__WHAT THE EXERCISE ASKS__
Repeat exactly, and only, the lines of the entries below from the one with "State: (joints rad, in" through the one with "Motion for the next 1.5", both ends included.

__DATA PROVIDED__
────────────────────
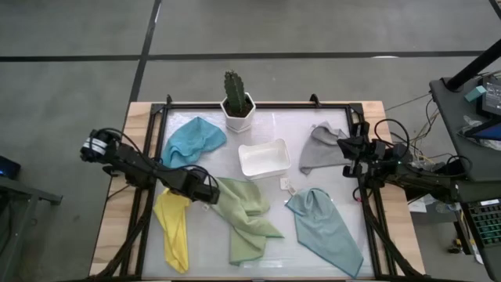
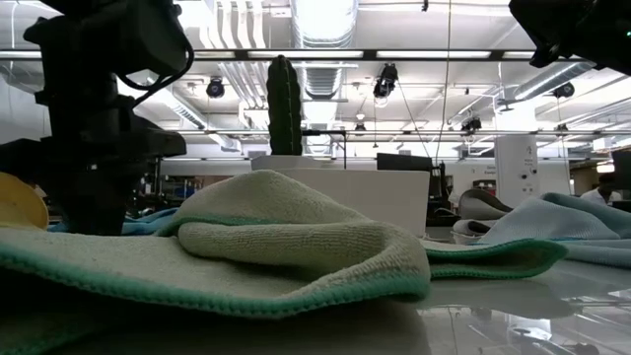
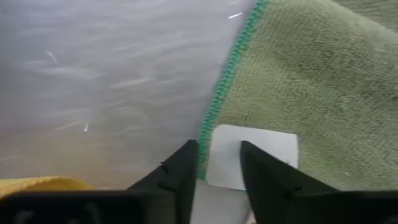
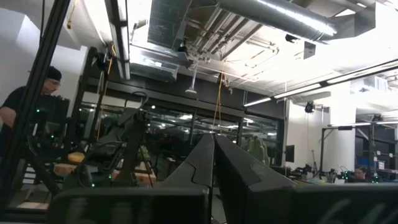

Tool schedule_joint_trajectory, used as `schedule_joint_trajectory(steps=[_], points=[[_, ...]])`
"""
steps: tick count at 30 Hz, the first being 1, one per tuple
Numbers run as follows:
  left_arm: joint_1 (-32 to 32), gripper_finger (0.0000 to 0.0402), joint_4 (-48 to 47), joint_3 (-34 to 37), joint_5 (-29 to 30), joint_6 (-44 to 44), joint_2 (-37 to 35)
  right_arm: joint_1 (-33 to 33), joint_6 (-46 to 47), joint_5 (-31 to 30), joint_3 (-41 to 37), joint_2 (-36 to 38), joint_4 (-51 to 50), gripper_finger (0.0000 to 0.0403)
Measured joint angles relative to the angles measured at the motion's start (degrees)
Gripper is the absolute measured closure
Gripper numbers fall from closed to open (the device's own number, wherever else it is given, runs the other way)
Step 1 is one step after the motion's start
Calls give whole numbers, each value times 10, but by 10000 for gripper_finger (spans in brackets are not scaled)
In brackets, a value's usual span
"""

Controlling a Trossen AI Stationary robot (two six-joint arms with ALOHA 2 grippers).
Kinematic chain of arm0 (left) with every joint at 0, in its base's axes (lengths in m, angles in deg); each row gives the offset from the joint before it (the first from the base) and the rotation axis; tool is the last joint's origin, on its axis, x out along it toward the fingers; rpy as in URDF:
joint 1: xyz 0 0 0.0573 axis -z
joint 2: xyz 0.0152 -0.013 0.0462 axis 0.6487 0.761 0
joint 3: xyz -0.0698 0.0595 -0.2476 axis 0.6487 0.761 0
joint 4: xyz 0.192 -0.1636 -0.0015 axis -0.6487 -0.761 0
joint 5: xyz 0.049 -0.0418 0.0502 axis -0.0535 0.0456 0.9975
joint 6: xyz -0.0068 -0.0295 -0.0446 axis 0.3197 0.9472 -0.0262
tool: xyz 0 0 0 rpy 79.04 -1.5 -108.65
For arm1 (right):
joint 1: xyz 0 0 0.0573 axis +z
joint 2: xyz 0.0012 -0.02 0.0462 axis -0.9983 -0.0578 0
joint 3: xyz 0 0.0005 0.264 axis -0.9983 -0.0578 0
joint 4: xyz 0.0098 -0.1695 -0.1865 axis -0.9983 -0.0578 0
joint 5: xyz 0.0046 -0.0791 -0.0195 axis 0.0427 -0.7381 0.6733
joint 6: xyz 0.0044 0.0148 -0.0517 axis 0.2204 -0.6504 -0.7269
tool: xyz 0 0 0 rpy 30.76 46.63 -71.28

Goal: Fold microfiber towels
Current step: Fold the green towel

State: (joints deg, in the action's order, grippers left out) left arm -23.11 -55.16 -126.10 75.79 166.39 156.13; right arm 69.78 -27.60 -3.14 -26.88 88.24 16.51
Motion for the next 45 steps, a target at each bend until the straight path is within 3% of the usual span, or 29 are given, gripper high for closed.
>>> schedule_joint_trajectory(steps=[5, 11, 18, 21, 24, 30, 39, 45], points=[[0, 391, 0, 1, -1, -4, 0, 0, 0, 0, 0, 0, 0, 394], [0, 401, -16, -12, -2, -56, -5, 0, 0, 0, 0, 0, 0, 394], [3, 401, -17, -70, 14, -297, -44, 0, 0, 0, 0, 0, 0, 394], [12, 401, 37, -93, 20, -394, -52, 0, 0, 0, 0, 0, 0, 394], [15, 401, 109, -100, 33, -431, -49, 0, -4, 0, 0, 0, -1, 394], [16, 401, 197, -96, 29, -439, -12, 0, -7, 0, 0, 0, -6, 394], [42, 401, 260, -103, -145, -460, 52, 0, -19, 0, 0, 0, -31, 394], [52, 401, 251, -89, -104, -422, 57, 0, -26, 0, 0, 0, -35, 394]])
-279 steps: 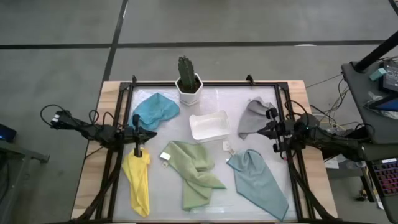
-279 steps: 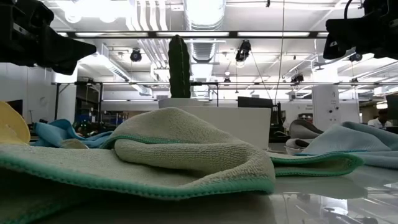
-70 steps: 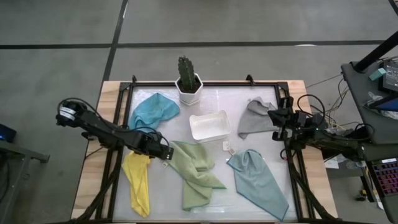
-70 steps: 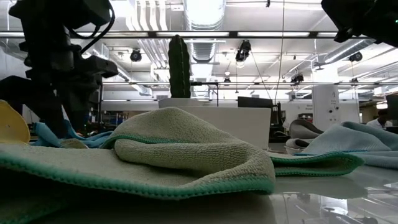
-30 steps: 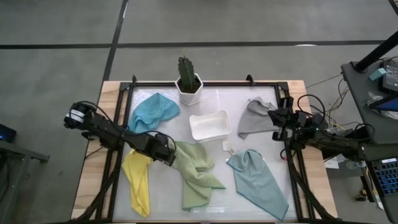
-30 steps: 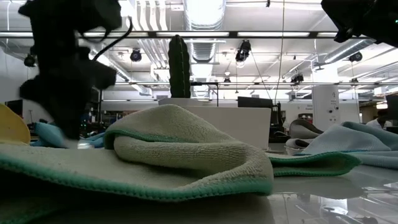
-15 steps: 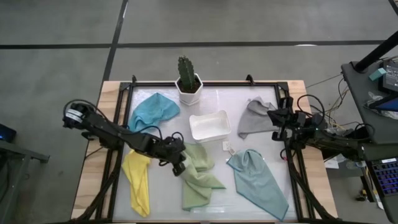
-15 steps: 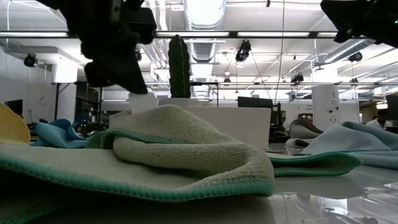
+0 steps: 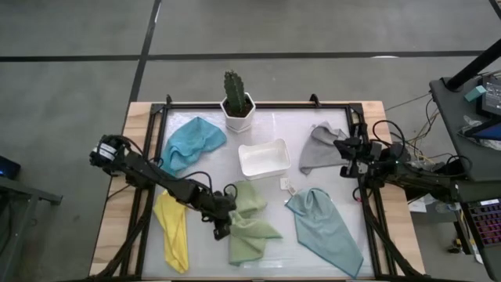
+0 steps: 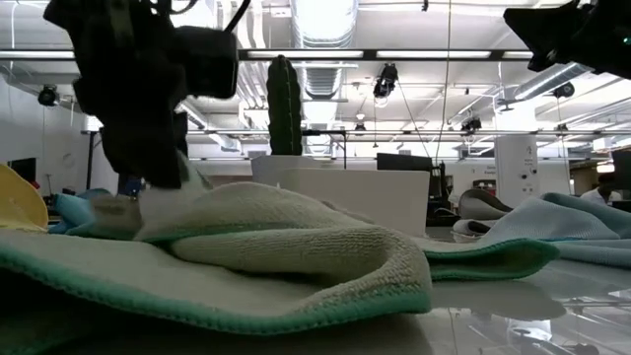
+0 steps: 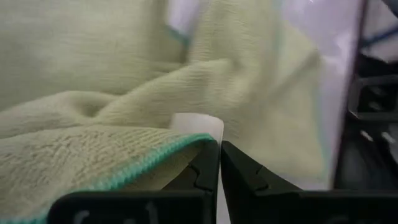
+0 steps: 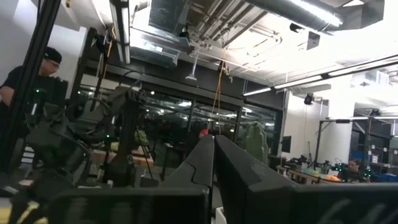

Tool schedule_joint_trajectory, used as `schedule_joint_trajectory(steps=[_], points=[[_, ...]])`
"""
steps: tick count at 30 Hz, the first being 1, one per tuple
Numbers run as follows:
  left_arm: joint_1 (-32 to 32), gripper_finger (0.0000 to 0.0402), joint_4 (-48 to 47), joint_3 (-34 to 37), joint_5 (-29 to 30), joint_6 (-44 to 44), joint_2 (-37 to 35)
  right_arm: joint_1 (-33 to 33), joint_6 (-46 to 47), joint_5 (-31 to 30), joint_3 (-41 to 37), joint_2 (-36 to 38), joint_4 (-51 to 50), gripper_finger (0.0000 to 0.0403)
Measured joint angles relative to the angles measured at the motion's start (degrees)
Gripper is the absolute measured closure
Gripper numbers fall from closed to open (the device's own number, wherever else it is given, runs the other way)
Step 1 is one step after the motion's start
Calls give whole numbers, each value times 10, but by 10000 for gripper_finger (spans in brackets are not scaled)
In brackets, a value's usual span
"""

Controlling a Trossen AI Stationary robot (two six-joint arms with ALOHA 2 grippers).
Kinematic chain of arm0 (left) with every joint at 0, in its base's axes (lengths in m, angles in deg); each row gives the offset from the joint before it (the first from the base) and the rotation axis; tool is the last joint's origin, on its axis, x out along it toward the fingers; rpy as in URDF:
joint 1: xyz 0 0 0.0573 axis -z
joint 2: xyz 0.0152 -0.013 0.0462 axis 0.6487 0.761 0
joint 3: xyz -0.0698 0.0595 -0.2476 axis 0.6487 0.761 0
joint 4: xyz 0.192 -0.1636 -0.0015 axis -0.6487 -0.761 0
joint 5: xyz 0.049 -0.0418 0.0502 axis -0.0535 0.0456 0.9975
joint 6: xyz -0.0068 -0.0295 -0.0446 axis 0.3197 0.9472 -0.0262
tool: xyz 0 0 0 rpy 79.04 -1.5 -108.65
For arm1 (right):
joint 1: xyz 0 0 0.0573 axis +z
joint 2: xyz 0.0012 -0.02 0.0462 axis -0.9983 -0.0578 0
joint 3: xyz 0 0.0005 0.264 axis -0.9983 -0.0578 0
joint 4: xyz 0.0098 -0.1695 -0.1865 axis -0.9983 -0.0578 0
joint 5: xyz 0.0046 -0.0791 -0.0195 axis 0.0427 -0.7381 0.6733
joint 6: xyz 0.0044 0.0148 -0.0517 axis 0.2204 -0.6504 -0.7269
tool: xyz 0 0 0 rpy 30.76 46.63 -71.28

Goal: Fold microfiber towels
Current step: Fold the green towel

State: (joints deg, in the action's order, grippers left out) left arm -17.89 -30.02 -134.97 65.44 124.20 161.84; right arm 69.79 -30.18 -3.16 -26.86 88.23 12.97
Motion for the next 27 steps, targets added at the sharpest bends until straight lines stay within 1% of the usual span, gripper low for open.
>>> schedule_joint_trajectory(steps=[2, 4, 7, 10, 15, 18, 20, 22, 24, 27], points=[[-1, 401, -12, 6, 18, 15, 0, 0, 0, 0, 0, 0, 0, 394], [-2, 400, -26, 10, 21, 18, 0, 0, 0, 0, 0, 0, 0, 394], [-3, 381, -34, 10, 21, 34, -1, 0, 0, 0, 0, 0, 0, 394], [-3, 345, -41, 10, 21, 47, -1, 0, 0, 0, 0, 0, -1, 394], [-3, 266, -41, 7, 21, 54, -1, 0, 0, 0, 0, 0, -3, 394], [-4, 216, -42, 1, 21, 80, -3, 0, 0, 0, 0, 0, -3, 394], [-5, 189, -42, -2, 23, 122, -3, 0, 0, 0, 0, 0, -4, 394], [-8, 172, -48, -2, 27, 175, -3, 0, 0, 0, 0, 0, -4, 394], [-10, 166, -53, -2, 29, 214, -3, 0, 0, 0, 0, 0, -5, 394], [-10, 164, -54, -2, 36, 228, -3, 0, 0, 0, 0, 0, -5, 394]])
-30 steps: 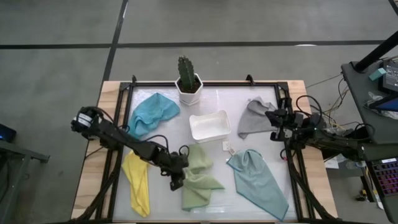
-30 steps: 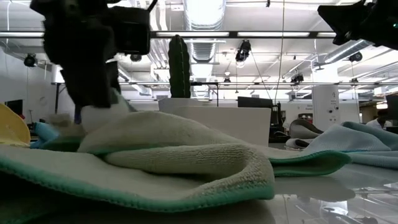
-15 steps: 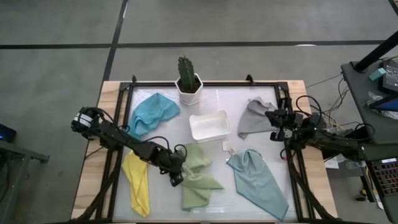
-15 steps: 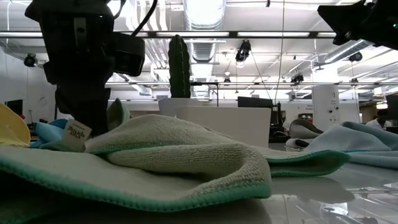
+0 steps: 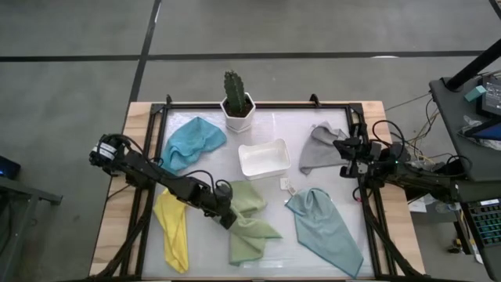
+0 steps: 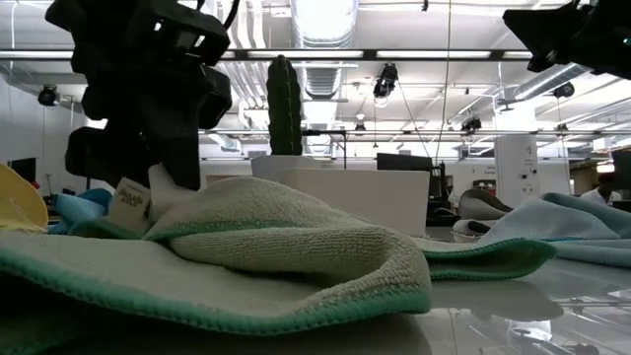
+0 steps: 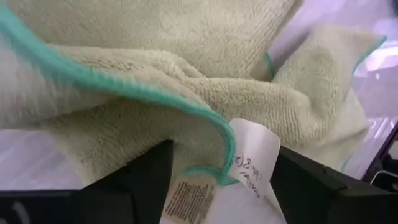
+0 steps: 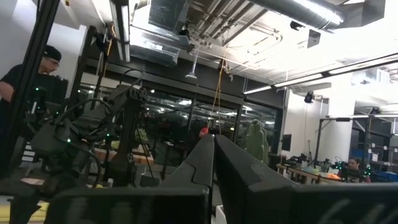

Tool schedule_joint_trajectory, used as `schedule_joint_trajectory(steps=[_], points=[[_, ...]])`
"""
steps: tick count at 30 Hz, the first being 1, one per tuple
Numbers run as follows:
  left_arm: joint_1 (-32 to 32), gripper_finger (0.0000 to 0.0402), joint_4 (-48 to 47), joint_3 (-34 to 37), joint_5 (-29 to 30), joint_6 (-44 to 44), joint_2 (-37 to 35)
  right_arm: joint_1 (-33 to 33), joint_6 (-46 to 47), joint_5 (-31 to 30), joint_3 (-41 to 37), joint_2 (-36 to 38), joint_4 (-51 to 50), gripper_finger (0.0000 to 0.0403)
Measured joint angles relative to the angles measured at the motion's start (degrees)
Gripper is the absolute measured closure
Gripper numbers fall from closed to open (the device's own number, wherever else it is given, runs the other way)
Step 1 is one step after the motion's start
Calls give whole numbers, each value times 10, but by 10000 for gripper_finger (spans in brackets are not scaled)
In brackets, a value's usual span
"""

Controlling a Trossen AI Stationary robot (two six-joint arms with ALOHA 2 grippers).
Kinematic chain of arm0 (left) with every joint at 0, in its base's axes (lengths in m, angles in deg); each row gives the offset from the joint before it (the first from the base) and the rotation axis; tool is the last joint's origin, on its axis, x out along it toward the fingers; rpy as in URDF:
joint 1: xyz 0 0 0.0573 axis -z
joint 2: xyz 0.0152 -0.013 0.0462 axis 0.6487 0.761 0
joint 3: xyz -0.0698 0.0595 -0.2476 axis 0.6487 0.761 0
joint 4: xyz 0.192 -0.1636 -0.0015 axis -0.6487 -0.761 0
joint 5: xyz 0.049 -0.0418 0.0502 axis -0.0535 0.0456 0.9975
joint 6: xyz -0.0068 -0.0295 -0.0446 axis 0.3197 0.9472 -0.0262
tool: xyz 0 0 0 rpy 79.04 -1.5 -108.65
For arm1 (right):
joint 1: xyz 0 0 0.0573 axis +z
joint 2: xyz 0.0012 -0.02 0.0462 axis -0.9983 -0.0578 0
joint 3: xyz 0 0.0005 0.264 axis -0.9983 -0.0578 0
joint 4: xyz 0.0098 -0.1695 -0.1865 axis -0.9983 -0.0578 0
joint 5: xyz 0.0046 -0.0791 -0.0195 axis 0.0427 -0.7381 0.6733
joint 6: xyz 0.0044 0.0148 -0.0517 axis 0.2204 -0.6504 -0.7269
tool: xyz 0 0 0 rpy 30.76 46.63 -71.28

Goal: Fold microfiber towels
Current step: Fold the green towel

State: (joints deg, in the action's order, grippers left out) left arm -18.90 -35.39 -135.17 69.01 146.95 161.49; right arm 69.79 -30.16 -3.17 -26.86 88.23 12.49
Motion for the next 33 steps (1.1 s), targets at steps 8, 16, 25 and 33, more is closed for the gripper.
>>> schedule_joint_trajectory(steps=[8, 16, 25, 33], points=[[-14, 174, -59, -3, 34, 47, 0, 0, 0, 0, 0, 0, 0, 394], [-13, 238, -68, 0, 52, 53, 0, 0, -4, 0, 0, 0, 0, 394], [-22, 378, -68, 3, 61, 38, -9, 0, -4, 0, 0, 0, -3, 394], [-50, 332, -74, 8, 58, 63, -58, 0, -4, 0, 0, 0, -4, 394]])
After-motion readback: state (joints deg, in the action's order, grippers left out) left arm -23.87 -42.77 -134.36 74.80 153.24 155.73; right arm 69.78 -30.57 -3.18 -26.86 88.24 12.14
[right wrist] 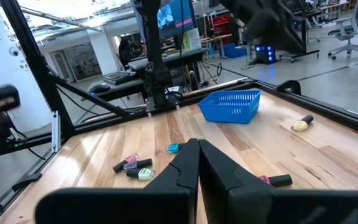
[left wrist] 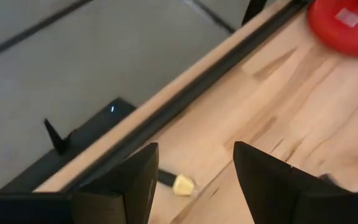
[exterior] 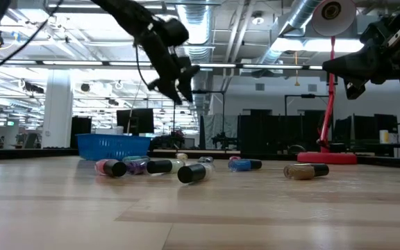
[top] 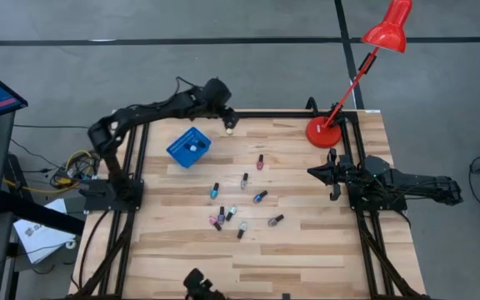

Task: Pick & Place Nail Polish
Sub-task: Put the yellow nail polish bottle into the blue bin

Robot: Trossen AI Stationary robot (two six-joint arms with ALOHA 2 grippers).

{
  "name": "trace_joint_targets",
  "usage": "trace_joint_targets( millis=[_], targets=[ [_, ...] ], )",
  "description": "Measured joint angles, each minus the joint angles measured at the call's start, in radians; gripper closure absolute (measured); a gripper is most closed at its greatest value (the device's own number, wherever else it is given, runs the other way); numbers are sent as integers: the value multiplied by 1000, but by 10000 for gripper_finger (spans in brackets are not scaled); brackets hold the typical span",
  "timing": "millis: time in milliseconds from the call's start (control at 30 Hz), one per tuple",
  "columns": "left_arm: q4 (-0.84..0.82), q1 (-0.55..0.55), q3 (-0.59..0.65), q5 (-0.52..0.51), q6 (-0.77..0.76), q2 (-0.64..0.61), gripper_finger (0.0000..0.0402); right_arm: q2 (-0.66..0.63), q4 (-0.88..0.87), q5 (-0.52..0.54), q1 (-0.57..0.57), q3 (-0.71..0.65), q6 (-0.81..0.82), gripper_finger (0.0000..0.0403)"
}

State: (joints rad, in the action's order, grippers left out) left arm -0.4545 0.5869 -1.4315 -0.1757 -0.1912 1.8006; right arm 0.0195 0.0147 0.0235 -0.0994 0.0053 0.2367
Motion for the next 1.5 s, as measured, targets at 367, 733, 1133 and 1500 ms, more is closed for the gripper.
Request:
trace_joint_targets(
  millis=[367,733,1133,1500],
  targets=[
    [-17,3,0,-12,-187,171,197,0,0,0,0,0,0,403],
    [-15,3,0,-86,-287,259,197,0,0,0,0,0,0,403],
    [30,2,0,-132,-374,259,197,0,0,0,0,0,0,403],
    [27,2,0,-51,-503,259,197,0,0,0,0,0,0,403]
  ],
)
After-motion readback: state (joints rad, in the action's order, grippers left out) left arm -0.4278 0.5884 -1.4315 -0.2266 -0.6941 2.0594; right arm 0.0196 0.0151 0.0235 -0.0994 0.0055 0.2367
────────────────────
__SOLUTION FOR THIS TASK__
State: (joints rad, in the action's order, grippers left out) left arm -0.4545 0.5869 -1.4315 -0.1757 -0.1912 1.8006; right arm 0.0195 0.0147 0.0235 -0.0994 0.0053 0.2367
Motion for the next 1.5 s, as measured, targets at 367, 733, 1133 and 1500 ms, more is closed for the gripper.

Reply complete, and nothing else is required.